Established in October of 2000, USADA has spent the last 15 years fighting to preserve the integrity of competition, inspire true sport, and protect the rights of clean athletes. In celebration of this milestone, we’re taking a look back at some of the ways in which the pursuit of a level playing field has evolved over the course of the last decade and half.
At the heart of that reflection is the perspective of the athletes themselves. Anchorage-based cross country star, Kikkan Randall has been in the USADA testing pool since 2001, and over the course of that time, has competed in four Olympic games as well as becoming the first American – alongside teammate Jessica Diggins – to win a cross country World Championship at the 2013 FIS Nordic World Ski Championships. Despite her rigorous training schedule, Randall was kind enough to take a few minutes to share her experiences with us recently, having witnessed first-hand the fight for clean sport.
USADA: How did you feel when you found out you would be included in USADA’s Registered Testing Pool?
Kikkan Randall: To be included in the RTP was a real honor because it meant that I was reaching a high level of competition. I remember being quite excited with the responsibility. If I remember correctly, my first interaction with USADA was at our 2002 U.S. Championships. I was tested after winning my first national title – it was a good day.
USADA: What is the biggest change you’ve seen in anti-doping during your time as an athlete?

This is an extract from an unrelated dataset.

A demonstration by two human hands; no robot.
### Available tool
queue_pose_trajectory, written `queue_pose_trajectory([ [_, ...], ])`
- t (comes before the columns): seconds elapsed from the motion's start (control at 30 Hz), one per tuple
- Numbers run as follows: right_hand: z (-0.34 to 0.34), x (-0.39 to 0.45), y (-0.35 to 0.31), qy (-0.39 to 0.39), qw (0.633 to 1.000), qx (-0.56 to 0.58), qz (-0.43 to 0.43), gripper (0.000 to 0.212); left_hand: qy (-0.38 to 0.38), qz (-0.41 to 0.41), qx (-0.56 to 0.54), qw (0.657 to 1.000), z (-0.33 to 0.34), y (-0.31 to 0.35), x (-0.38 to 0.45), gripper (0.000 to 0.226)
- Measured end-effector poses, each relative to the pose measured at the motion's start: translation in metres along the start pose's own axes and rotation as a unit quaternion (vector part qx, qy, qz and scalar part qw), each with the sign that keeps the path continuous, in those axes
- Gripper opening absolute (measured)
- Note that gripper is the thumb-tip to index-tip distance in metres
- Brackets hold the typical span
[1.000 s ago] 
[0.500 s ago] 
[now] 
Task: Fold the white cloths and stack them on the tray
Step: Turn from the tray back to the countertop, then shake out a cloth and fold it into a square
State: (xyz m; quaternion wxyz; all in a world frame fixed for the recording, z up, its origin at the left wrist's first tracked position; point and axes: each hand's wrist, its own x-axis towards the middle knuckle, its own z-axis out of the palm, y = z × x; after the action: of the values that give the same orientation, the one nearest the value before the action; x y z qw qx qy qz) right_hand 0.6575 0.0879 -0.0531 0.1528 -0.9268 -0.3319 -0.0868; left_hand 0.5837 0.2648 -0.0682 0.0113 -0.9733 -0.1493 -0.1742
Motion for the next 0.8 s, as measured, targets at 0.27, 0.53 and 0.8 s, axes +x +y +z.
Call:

Randall: I am really excited about the development of the [athlete biological] passport because I think it’s important to understand the naturally occurring differences between athletes and then use those individual profiles to identify when athletes values are out of the norm. Before, there was just one range that every athlete was supposed to fall within… I think it was too restrictive. The passport is a certainly a step in the right direction.
USADA: The whereabouts filing process has changed a lot during the time you have been in our testing pool. How do you think it has improved?
Randall: The whereabouts filing process was greatly improved when we were able to submit changes via email and text. It’s often challenging to remember to make changes when fun plans suddenly come up and – for me – it’s been key to be able to report those whereabouts from more remote places.
USADA: We know that athletes spend a good amount of time with Doping Control Officers (DCOs), what has your experience been like with the DCOs you have worked with?
Randall: Most of the DCO’s I’ve worked with have been very pleasant, professional and easy to work with. They try to make the process a simple and unobtrusive as possible and you can tell they believe in the mission for clean sport.
USADA: Do you think athletes have changed their views on anti-doping over the last 15 years? If so, how?
Randall: I think being a clean athlete has become something that every athlete holds as an important value in their careers and are in turn happy to be a part of the process that keeps our sports clean. Athletes are recognizing more and more that they are role models responsible for teaching the next generation the importance of clean sport. I also think athletes are more and more confident in the anti-doping system to catch cheaters and most believe the sports are the cleanest they’ve ever been.
USADA: What are your hopes for USADA/anti-doping in the future?
Randall: My hope is that the anti-doping agencies can stay one step ahead of those that would chose to cheat so that we can continue to make sports as clean as possible. I also hope that the process for being a part of the RTP continues to be more seamless and easy to use for athletes.
USADA: What would you hope young athletes would know about doping in sport?
Randall: I want young athletes to know that you can absolutely be successful in sport in a clean way and that victory is only satisfying when you know you’ve done it honestly and with your own hard work.